▶ [ASSIGNMENT]: Below is a listing. Quote from it, exactly, the lines from the one containing "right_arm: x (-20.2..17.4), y" down to the one containing "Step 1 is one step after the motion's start", both ends included, and nothing else.

▶ [GIVEN MATERIAL]:
_ _ _ _

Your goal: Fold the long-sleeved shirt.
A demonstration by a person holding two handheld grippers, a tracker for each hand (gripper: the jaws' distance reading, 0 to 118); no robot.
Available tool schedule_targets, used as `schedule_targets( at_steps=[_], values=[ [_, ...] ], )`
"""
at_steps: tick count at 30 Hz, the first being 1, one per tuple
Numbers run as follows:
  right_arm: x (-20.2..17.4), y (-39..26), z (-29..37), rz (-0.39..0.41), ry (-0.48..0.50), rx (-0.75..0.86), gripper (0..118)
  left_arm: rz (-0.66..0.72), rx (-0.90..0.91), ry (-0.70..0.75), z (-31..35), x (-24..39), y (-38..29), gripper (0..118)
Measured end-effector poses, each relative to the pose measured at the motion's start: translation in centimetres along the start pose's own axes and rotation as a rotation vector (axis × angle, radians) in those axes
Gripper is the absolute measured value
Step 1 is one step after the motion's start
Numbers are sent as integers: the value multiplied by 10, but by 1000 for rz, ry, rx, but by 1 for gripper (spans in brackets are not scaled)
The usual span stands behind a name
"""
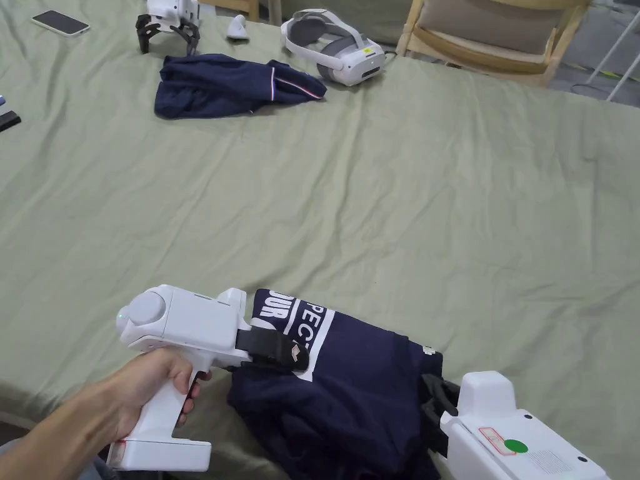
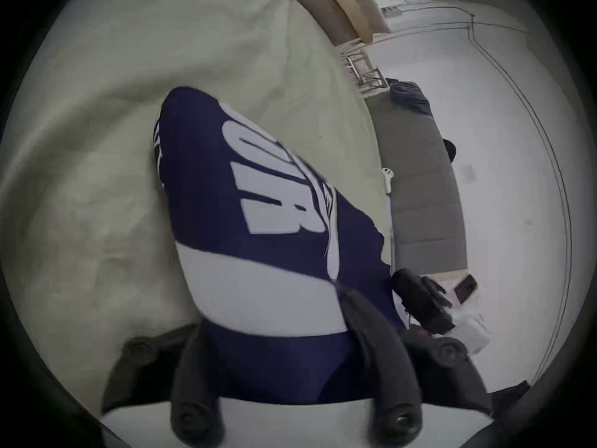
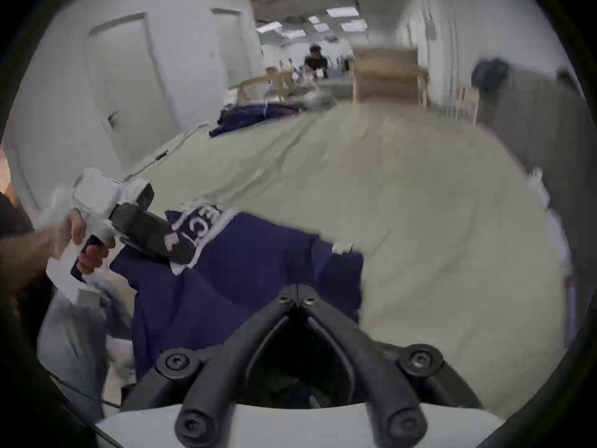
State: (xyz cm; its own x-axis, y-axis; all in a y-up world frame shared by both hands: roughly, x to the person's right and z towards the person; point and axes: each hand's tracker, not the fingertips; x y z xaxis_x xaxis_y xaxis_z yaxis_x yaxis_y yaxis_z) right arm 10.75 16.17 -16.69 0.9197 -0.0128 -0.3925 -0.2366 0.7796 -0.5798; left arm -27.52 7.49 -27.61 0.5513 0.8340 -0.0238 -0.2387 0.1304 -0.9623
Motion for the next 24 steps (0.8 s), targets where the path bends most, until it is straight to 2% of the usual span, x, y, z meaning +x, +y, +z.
schedule_targets(
  at_steps=[1,3,6,10,16,19,21,24],
  values=[
    [-9,8,5,60,-6,34,0,55,19,-46,6,3,-4,24],
    [-26,24,5,118,14,57,0,-15,65,-46,24,7,-6,22],
    [-52,44,-16,151,102,61,0,-26,86,-24,62,-4,0,21],
    [-101,70,-56,209,201,54,0,-32,172,79,131,-19,15,21],
    [-193,120,-115,254,334,47,0,14,322,235,249,-60,39,21],
    [-237,144,-154,227,413,10,0,80,439,283,304,-83,46,21],
    [-264,158,-166,262,432,8,0,85,463,365,330,-103,53,21],
    [-289,165,-183,252,481,-27,0,127,433,463,347,-127,58,21]
  ],
)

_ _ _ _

▶ [RESULT OF THE TASK]:
  right_arm: x (-20.2..17.4), y (-39..26), z (-29..37), rz (-0.39..0.41), ry (-0.48..0.50), rx (-0.75..0.86), gripper (0..118)
  left_arm: rz (-0.66..0.72), rx (-0.90..0.91), ry (-0.70..0.75), z (-31..35), x (-24..39), y (-38..29), gripper (0..118)
Measured end-effector poses, each relative to the pose measured at the motion's start: translation in centimetres along the start pose's own axes and rotation as a rotation vector (axis × angle, radians) in those axes
Gripper is the absolute measured value
Step 1 is one step after the motion's start

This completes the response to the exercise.